§ What to do:
Nothing but the lines from the one containing "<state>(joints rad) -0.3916" through the end of the material should be restated, and each exactly.

§ Data excerpt:
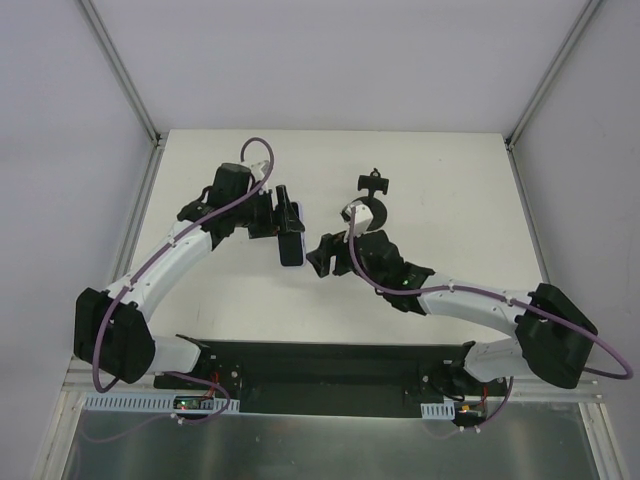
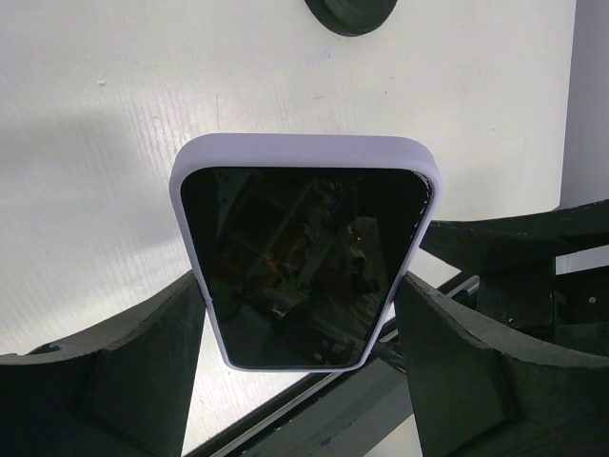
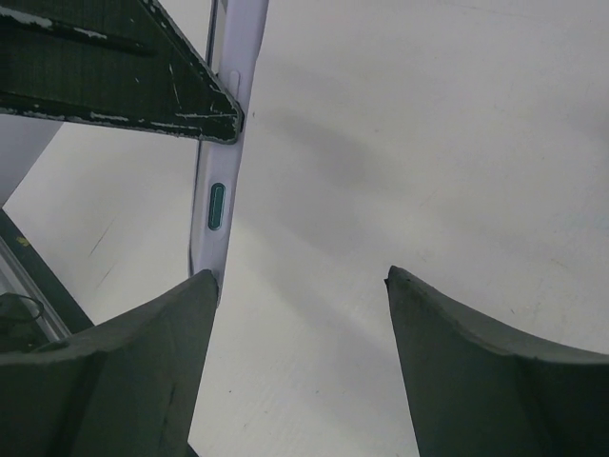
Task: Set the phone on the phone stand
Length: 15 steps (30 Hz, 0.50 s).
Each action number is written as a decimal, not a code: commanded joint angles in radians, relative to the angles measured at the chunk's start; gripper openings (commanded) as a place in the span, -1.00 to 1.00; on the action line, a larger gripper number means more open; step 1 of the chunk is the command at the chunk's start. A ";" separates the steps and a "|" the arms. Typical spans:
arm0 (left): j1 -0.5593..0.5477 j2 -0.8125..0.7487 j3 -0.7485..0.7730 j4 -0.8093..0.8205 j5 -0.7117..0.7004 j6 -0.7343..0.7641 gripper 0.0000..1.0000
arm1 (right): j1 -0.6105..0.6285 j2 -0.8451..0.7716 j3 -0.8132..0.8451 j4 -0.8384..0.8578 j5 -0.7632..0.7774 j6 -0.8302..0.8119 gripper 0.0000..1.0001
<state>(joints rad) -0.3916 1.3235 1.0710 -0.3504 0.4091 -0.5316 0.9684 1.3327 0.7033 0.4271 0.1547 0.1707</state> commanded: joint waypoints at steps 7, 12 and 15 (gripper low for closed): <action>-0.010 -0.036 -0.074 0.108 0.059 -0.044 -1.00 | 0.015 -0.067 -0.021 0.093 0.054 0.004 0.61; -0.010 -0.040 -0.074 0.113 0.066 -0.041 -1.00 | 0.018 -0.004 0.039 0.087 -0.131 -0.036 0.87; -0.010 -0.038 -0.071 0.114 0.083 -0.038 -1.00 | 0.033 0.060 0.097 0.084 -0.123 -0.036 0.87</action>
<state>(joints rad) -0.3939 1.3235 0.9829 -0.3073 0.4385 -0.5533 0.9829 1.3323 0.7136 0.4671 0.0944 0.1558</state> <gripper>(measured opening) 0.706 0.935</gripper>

§ Task response:
<state>(joints rad) -0.3916 1.3235 1.0710 -0.3504 0.4091 -0.5316 0.9684 1.3327 0.7033 0.4271 0.1547 0.1707</state> commanded: joint waypoints at steps 7, 12 and 15 (gripper low for closed): <action>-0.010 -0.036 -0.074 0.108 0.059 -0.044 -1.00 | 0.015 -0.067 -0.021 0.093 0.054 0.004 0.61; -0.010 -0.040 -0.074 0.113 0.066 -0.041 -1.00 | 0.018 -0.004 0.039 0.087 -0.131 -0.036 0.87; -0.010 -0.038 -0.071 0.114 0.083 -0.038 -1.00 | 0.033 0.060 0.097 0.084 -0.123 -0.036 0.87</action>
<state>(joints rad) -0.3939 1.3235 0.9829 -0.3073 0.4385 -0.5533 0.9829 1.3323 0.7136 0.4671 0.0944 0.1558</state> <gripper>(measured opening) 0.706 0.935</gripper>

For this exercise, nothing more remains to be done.